The sprawling story, leading up to the 1832 Paris Uprising, can be difficult to follow; the nature of a sung-through musical, without any spoken exposition, only makes this worse. This is the major criticism that applies here – any newcomers to the story would find some things unclear.

The chorus numbers, while urgent and energetic, do not help in this regard, with the accents adopted by the cast muddying the waters. The same also applies to the otherwise excellent performances as the villainous Thenardiers by Eoin Mullan and Sally Cairns, with too many of the words being lost. This is unfortunate when the pair’s comic acting is so effective.

At times the male singers are straining at the limits of their ranges, while some of the featured female performers take the well-worn path to belting out the numbers, going for power and technique rather than emotional content.

dignity and pathos

These are only minor criticisms, however. Keir Ogilvy, as the central figure Jean Valjean, has a real dignity and pathos, and has an impressive falsetto register. Mark Scott, as Javert, the officer of the law who hunts him, has a particularly good solo on Stars. Samuel Stevenson is upright and convincing as the young revolutionary turned lover Marius; Seumas Cross is touchingly impressive as the young street urchin Gavroche.

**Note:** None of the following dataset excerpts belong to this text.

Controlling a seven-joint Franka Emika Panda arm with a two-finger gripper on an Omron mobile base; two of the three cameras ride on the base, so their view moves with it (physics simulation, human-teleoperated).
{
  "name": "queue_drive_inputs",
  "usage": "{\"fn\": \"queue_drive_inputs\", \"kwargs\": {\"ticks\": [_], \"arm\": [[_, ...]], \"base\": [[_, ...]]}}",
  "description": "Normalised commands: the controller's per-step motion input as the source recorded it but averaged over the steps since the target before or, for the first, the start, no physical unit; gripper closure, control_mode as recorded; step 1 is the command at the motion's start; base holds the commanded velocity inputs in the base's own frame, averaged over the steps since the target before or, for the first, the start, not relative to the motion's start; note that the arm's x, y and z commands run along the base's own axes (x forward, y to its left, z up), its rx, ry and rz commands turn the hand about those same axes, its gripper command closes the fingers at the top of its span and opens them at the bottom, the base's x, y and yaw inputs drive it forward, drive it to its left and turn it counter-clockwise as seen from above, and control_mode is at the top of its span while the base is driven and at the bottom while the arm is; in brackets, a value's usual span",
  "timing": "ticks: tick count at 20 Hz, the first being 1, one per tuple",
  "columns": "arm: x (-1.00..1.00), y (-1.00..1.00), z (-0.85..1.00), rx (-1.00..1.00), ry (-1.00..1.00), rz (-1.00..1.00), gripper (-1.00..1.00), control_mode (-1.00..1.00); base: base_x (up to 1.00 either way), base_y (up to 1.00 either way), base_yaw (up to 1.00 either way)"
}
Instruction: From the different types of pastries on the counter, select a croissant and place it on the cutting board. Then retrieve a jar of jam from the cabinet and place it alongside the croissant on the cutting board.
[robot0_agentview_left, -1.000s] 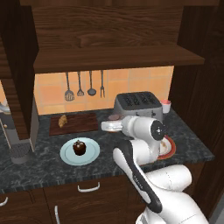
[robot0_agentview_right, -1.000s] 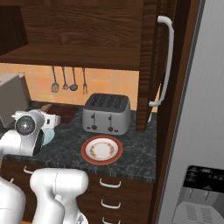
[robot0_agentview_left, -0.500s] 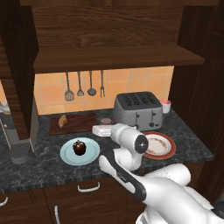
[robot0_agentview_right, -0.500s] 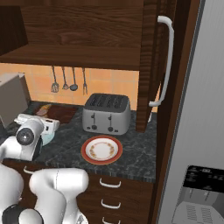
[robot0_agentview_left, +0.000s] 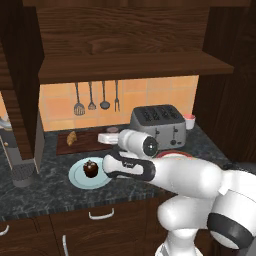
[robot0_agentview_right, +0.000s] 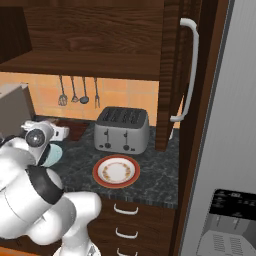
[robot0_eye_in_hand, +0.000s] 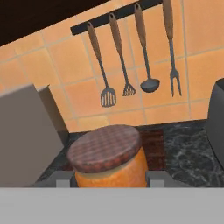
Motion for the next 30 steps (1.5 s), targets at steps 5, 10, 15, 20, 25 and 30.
{"fn": "queue_drive_inputs", "kwargs": {"ticks": [5,10,15,20,25,30], "arm": [[0.05,0.0,-0.68,-0.02,-0.05,0.06,1.0,-1.0],[0.27,0.0,0.02,0.0,0.04,0.0,1.0,-1.0],[0.21,0.17,0.0,0.0,0.03,0.0,1.0,-1.0],[0.0,0.6,0.28,-0.03,0.06,-0.12,1.0,-1.0],[0.0,0.35,0.02,-0.04,0.03,-0.1,1.0,-1.0],[0.4,0.21,-0.11,0.01,0.0,0.0,1.0,-1.0]], "base": [[0.0,0.0,0.0],[0.0,0.0,0.0],[0.0,0.0,0.0],[0.0,0.0,0.0],[0.0,0.0,0.0],[0.0,0.0,0.0]]}}
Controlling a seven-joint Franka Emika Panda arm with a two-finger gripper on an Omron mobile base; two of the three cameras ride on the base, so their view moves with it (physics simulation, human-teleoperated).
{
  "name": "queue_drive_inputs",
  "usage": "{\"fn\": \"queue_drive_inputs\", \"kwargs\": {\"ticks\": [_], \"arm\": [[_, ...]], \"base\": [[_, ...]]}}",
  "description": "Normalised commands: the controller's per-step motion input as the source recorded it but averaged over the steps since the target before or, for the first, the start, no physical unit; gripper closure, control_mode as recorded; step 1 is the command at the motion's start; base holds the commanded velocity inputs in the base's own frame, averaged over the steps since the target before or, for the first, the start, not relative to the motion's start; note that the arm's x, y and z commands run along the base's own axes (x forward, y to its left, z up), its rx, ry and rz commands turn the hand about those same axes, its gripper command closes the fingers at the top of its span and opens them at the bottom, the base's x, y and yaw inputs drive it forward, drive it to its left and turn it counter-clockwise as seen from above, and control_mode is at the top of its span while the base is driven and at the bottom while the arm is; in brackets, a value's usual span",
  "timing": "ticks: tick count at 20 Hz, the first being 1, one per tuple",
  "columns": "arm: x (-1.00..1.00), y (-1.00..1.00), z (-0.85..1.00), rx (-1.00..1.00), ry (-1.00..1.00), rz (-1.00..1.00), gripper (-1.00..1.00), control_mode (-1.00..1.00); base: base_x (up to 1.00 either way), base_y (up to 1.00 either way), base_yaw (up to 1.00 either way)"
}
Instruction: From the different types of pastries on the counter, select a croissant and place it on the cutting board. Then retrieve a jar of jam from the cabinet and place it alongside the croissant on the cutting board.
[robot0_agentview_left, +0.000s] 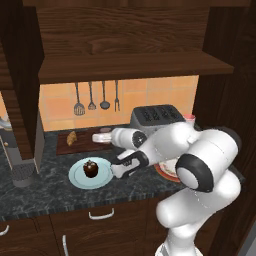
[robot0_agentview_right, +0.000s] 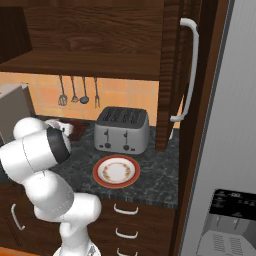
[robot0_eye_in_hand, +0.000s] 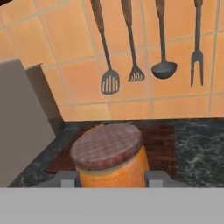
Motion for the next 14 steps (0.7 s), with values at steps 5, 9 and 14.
{"fn": "queue_drive_inputs", "kwargs": {"ticks": [5,9,14], "arm": [[0.75,0.01,-0.31,0.01,-0.01,0.0,1.0,-1.0],[0.38,0.08,-0.88,0.03,-0.14,0.0,1.0,-1.0],[0.01,0.24,-0.05,0.0,0.0,-0.04,1.0,-1.0]], "base": [[0.0,0.0,0.0],[0.0,0.0,0.0],[0.0,0.0,0.0]]}}
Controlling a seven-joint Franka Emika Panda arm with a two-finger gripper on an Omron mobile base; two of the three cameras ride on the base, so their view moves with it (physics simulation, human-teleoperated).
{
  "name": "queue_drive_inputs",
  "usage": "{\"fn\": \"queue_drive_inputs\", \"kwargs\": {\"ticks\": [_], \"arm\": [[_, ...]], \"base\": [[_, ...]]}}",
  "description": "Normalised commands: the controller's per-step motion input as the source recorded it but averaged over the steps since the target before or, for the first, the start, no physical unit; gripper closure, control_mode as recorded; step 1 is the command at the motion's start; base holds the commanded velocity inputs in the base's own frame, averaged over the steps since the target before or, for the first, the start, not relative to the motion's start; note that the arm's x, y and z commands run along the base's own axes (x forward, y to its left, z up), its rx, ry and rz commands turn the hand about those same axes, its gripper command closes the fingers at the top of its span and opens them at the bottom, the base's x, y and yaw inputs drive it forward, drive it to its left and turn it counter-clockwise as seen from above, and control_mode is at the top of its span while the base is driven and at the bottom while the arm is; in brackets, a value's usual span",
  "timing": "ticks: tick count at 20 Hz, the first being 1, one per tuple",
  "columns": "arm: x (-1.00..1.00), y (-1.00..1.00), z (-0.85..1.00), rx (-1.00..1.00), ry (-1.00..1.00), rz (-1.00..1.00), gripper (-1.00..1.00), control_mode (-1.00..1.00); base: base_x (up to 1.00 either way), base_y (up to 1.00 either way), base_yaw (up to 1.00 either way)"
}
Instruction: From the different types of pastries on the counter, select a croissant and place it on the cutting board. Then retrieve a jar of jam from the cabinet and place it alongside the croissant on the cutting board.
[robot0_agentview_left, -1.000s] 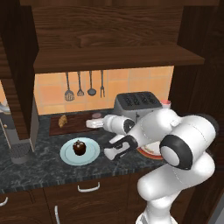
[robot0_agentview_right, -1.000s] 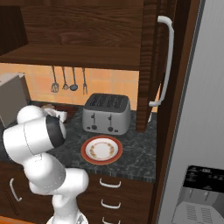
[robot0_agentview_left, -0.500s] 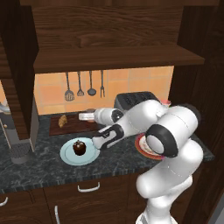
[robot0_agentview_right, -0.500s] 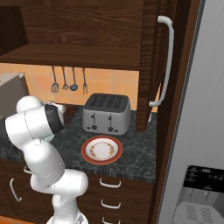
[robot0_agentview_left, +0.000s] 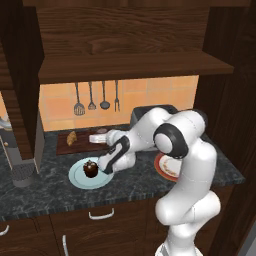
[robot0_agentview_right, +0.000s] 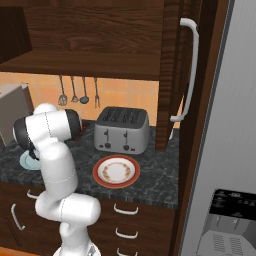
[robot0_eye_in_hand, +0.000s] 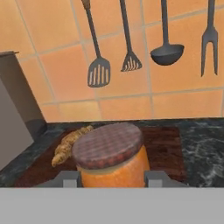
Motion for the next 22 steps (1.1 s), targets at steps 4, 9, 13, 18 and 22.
{"fn": "queue_drive_inputs", "kwargs": {"ticks": [4,9,13,18,22], "arm": [[0.16,0.53,0.0,0.0,0.0,-0.17,1.0,-1.0],[0.4,0.12,-0.08,0.0,0.0,-0.02,1.0,-1.0],[0.0,0.0,-0.24,0.0,-0.01,0.0,1.0,-1.0],[0.08,0.0,-0.3,0.0,0.0,0.0,-1.0,-1.0],[0.18,-0.01,-0.04,0.01,0.0,0.0,-1.0,-1.0]], "base": [[0.0,0.0,0.0],[0.0,0.0,0.0],[0.0,0.0,0.0],[0.0,0.0,0.0],[0.0,0.0,0.0]]}}
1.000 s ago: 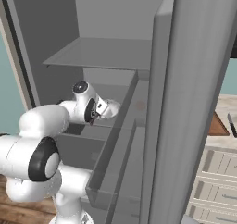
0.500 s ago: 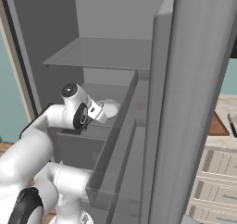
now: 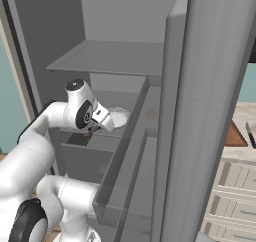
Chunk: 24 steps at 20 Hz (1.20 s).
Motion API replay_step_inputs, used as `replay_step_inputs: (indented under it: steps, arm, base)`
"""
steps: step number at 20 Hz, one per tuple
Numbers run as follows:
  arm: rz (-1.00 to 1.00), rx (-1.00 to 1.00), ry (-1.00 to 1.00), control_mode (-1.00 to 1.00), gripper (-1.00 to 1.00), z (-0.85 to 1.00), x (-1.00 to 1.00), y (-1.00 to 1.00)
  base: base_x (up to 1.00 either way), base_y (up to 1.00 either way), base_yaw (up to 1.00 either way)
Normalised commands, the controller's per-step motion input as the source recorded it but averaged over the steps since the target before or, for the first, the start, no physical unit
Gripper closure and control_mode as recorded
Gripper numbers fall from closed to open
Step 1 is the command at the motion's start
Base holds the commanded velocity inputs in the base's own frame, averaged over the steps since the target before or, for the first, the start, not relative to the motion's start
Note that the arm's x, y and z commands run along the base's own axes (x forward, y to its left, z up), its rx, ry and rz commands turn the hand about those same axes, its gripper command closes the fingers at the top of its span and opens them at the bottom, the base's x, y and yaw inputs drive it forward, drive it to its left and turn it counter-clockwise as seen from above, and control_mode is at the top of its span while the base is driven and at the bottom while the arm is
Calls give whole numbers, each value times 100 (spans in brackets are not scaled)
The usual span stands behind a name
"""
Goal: Retrieve the fish from the fridge and place it on the cutting board.
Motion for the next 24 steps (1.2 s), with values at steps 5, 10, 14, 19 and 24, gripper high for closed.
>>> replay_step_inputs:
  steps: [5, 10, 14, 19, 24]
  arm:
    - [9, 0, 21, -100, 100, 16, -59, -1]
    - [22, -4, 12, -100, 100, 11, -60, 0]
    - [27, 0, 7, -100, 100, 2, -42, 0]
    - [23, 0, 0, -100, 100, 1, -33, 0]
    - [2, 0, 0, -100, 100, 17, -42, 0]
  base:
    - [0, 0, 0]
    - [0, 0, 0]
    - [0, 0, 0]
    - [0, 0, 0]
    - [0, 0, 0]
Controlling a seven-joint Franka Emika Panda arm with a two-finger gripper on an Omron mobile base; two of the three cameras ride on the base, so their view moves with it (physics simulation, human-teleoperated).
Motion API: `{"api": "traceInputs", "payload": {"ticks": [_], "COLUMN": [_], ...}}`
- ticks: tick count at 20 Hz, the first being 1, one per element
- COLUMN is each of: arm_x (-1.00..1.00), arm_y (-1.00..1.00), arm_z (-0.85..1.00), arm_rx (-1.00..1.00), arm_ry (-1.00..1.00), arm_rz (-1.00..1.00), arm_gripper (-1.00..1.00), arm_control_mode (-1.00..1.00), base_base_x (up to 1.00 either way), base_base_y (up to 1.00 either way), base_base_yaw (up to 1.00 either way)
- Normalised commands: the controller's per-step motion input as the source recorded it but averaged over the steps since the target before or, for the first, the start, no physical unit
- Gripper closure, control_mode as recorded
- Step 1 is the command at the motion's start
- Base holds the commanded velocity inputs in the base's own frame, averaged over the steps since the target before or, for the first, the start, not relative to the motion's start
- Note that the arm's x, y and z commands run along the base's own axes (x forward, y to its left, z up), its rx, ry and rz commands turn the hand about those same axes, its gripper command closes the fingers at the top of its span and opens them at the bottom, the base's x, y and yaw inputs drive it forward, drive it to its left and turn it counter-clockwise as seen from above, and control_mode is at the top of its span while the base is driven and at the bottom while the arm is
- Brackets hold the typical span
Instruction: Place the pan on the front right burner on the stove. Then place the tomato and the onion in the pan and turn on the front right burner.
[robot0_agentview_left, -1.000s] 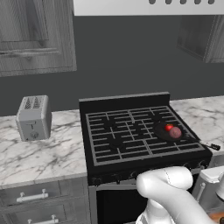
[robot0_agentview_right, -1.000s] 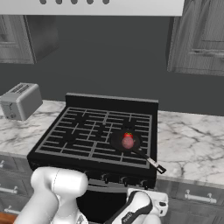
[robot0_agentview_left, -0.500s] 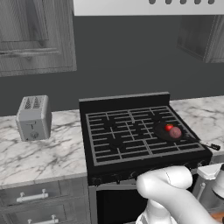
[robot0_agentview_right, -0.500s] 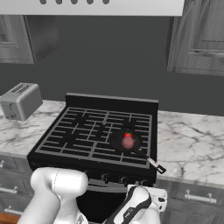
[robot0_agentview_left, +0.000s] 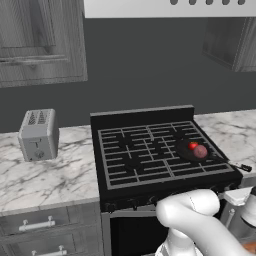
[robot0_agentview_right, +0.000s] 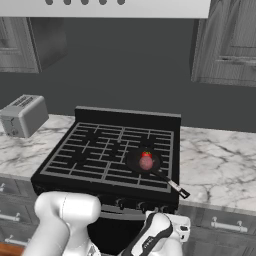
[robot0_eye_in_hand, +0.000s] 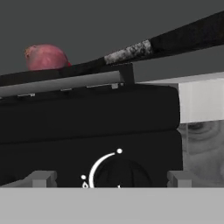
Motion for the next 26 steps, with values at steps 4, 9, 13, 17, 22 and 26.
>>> {"api": "traceInputs", "payload": {"ticks": [4,9,13,17,22,26], "arm_x": [0.19,0.01,0.00,0.00,0.00,-0.08], "arm_y": [0.00,0.00,0.00,0.00,0.00,0.15], "arm_z": [-0.34,-0.03,0.00,0.00,0.00,0.00], "arm_rx": [0.00,0.00,0.00,0.00,0.00,-0.02], "arm_ry": [0.00,0.00,0.00,0.00,0.00,-0.07], "arm_rz": [0.00,0.00,0.00,0.00,0.00,0.00], "arm_gripper": [-1.00,-1.00,1.00,1.00,1.00,1.00], "arm_control_mode": [-1.00,-1.00,-1.00,-1.00,-1.00,-1.00], "base_base_x": [0.00,0.00,0.00,0.00,0.00,0.00], "base_base_y": [0.00,0.00,0.00,0.00,0.00,0.00], "base_base_yaw": [0.00,0.00,0.00,0.00,0.00,0.00]}}
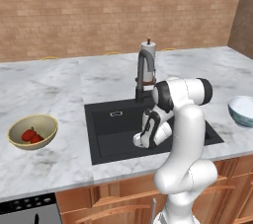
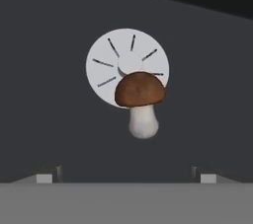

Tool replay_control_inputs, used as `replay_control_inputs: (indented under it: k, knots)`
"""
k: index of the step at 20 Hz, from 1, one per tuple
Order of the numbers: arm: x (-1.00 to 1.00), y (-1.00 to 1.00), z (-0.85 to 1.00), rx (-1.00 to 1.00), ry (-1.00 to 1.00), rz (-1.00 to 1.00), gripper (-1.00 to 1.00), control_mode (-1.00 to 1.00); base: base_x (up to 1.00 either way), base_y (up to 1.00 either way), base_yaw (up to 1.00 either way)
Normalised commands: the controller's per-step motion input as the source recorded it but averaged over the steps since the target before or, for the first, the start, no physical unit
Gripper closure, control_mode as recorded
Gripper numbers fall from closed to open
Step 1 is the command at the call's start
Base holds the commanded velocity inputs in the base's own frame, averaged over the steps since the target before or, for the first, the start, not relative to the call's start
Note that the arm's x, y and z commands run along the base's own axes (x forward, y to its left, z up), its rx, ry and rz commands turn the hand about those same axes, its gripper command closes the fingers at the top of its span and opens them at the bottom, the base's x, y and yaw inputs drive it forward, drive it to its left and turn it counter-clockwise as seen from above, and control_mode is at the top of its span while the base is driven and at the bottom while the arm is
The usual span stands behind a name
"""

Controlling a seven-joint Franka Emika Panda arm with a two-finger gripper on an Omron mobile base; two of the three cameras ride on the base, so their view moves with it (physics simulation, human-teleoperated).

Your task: Pick the bell peppers from the cabinet and place them in one bowl. Pick the mushroom from the sink and place it in the other bowl.

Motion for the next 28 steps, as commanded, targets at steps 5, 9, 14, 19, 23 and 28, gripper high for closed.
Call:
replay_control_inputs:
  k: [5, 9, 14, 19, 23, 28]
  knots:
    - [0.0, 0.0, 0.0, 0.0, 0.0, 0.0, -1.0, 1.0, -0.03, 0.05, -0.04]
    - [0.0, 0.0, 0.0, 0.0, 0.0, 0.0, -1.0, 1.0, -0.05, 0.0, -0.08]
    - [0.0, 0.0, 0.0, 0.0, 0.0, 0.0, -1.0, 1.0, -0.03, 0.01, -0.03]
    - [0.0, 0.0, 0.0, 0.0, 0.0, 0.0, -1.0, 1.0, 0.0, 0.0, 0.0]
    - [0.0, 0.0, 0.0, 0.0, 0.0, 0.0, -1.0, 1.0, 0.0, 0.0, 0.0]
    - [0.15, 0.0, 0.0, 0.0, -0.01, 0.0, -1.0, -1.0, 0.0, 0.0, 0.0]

Anna Macleod’s Eponine provides the production’s emotional high point with On My Own, putting the content of the song first. Kara Chalmers has grace and charm as the doomed Fantine, while Megan Gardiner has a wide-eyed eagerness as the young Cosette that works very well.

The rest of the cast provide sterling back up in the variety of smaller roles, aided by some particularly good costumes. A huge, 15-strong band romp through the score with stamina and energy.

Demands of time mean that it seems rushed; the interval, in particular, is far too short for the audience when the necessary offices are some distance from the Spiegeltent. Overall, however, the energy and skill on display are exemplary.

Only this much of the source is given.